WHAT YOU ARE ASKED TO DO
Only one stretch of the listing below is wanted. Begin at the line that has "item at (258, 342)", stop after the line that has "item at (308, 238)", and repeat every line in between exactly.

[Opening SUPPLIED RECORDS section]

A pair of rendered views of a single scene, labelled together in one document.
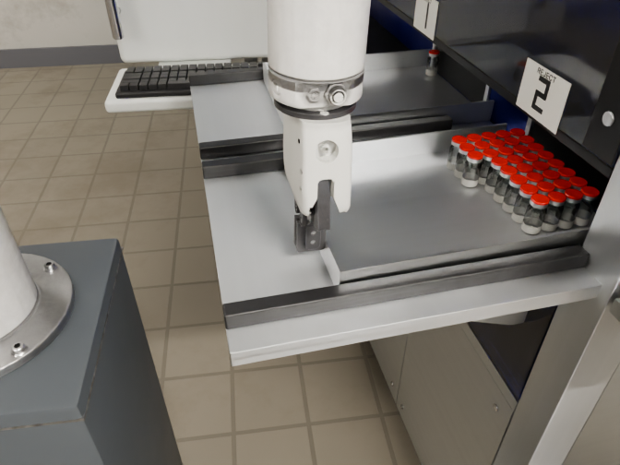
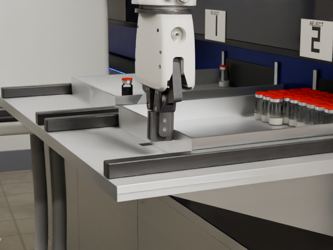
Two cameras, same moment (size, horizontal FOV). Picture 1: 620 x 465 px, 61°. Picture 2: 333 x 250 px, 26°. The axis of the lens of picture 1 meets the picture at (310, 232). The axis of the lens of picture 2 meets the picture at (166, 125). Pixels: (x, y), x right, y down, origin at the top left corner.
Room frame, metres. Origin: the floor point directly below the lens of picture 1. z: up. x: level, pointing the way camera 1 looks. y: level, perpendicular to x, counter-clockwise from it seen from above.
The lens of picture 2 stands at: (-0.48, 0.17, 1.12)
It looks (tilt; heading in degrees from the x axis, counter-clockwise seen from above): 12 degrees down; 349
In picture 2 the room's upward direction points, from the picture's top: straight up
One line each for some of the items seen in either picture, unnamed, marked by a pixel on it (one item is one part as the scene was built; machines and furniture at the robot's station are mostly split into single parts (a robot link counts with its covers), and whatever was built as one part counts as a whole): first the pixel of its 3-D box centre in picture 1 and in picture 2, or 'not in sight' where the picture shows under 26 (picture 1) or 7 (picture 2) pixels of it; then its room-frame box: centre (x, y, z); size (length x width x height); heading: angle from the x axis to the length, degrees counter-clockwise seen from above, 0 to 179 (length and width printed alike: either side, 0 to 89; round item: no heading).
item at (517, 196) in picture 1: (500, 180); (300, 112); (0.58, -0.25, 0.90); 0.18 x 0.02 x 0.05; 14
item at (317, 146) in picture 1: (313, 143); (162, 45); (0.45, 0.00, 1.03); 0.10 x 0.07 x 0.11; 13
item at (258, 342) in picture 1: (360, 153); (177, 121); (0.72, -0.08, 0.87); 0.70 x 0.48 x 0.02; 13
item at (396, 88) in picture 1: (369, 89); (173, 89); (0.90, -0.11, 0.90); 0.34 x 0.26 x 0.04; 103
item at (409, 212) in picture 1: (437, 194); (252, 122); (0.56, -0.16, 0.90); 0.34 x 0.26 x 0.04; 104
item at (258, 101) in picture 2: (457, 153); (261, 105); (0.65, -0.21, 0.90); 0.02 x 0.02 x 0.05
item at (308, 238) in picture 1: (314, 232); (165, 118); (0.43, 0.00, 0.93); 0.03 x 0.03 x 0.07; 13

[Closing SUPPLIED RECORDS section]
[Opening SUPPLIED RECORDS section]

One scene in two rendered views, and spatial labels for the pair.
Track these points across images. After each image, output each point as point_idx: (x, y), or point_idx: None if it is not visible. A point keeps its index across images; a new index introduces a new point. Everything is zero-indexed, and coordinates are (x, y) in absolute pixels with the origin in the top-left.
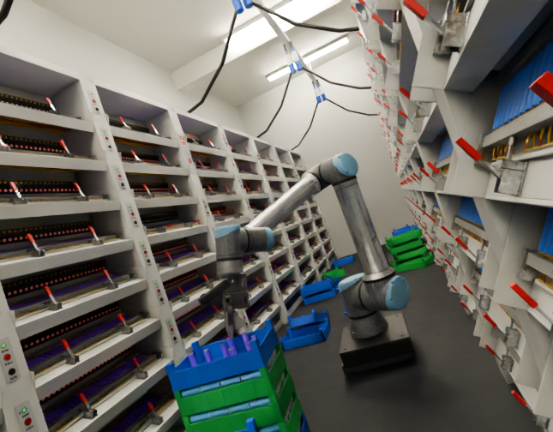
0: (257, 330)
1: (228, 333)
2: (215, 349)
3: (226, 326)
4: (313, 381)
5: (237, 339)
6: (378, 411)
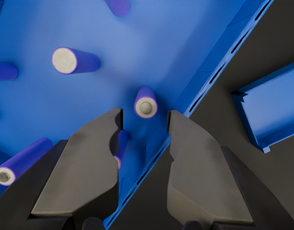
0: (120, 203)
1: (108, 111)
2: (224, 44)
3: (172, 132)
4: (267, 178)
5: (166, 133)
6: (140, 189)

[Closing SUPPLIED RECORDS section]

TASK RESULT
item at (258, 342) in picture 1: (360, 153); (177, 121); (0.72, -0.08, 0.87); 0.70 x 0.48 x 0.02; 13
item at (396, 88) in picture 1: (369, 89); (173, 89); (0.90, -0.11, 0.90); 0.34 x 0.26 x 0.04; 103
item at (409, 212) in picture 1: (437, 194); (252, 122); (0.56, -0.16, 0.90); 0.34 x 0.26 x 0.04; 104
item at (258, 101) in picture 2: (457, 153); (261, 105); (0.65, -0.21, 0.90); 0.02 x 0.02 x 0.05
item at (308, 238) in picture 1: (314, 232); (165, 118); (0.43, 0.00, 0.93); 0.03 x 0.03 x 0.07; 13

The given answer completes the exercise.